* YOUR TASK
List each line of the data that holds the string "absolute".

* MATERIAL PROVIDED
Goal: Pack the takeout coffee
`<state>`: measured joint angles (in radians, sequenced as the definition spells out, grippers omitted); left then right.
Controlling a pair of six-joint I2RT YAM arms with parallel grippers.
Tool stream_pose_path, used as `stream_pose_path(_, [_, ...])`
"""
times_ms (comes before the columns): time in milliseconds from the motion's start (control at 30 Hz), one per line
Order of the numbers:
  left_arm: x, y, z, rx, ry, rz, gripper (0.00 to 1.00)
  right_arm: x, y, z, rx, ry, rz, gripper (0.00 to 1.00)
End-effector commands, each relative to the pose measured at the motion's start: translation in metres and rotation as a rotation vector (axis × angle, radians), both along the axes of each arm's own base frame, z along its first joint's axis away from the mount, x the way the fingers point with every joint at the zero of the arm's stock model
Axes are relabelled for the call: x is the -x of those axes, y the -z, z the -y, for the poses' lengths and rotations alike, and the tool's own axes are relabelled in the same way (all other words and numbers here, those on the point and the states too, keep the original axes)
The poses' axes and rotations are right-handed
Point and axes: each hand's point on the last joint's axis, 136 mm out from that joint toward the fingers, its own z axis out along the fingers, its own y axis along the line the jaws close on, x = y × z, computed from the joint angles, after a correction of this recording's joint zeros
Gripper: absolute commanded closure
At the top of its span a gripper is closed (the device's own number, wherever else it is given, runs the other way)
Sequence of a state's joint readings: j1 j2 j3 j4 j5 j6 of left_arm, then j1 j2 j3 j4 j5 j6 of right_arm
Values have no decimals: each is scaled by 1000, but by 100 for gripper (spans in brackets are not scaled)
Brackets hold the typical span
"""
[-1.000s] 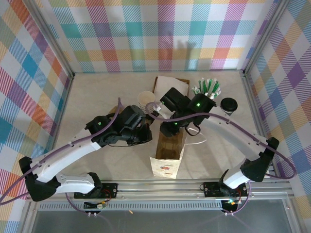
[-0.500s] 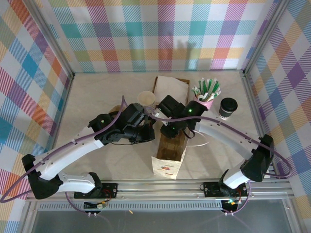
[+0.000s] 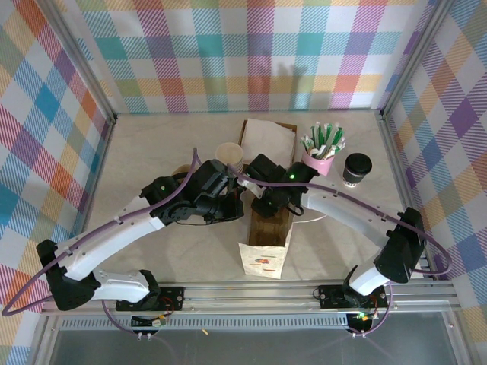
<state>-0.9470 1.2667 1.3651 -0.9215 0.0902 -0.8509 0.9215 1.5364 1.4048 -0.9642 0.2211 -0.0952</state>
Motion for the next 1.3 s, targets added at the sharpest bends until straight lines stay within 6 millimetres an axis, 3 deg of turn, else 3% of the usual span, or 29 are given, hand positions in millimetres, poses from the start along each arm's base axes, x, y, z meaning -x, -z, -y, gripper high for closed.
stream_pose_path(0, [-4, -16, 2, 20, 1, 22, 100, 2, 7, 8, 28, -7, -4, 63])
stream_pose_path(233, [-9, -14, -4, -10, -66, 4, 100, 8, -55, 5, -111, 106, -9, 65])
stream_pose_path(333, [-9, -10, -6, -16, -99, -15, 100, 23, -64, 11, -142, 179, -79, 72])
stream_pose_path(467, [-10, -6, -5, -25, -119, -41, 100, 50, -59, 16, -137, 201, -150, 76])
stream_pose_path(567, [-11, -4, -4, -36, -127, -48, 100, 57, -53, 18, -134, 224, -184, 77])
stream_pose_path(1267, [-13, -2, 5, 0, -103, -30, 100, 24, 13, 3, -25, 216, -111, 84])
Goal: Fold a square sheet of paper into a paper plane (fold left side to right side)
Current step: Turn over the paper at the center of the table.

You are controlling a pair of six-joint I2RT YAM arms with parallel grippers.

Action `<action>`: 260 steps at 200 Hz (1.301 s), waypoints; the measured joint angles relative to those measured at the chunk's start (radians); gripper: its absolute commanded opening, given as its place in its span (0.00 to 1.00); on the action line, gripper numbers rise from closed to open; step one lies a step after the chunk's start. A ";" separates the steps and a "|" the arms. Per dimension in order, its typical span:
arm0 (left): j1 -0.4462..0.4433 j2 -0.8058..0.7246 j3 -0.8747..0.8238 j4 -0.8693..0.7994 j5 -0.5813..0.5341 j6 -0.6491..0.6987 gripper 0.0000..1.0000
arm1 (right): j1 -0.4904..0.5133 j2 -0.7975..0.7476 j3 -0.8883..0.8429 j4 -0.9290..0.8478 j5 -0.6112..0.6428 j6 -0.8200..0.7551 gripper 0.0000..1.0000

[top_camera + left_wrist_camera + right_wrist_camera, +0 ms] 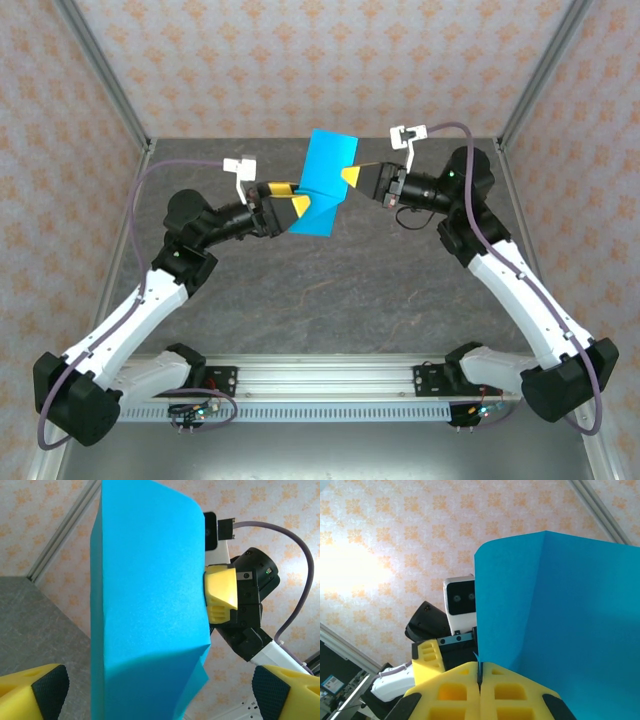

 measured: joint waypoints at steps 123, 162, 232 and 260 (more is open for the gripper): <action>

* PROBLEM SOLUTION
Gripper: absolute commanded closure
Action `<action>`: 260 steps at 200 Hz (1.301 s), waypoints; the measured joint angles relative to those measured at the chunk's start (radians); gripper: its absolute commanded opening, given as its place in its span (0.00 to 1.00); on the action line, gripper numbers rise from closed to open; step one lies a step after the chunk's start. A ";" separates the steps and a "|" the arms. Per dimension in order, its typical span:

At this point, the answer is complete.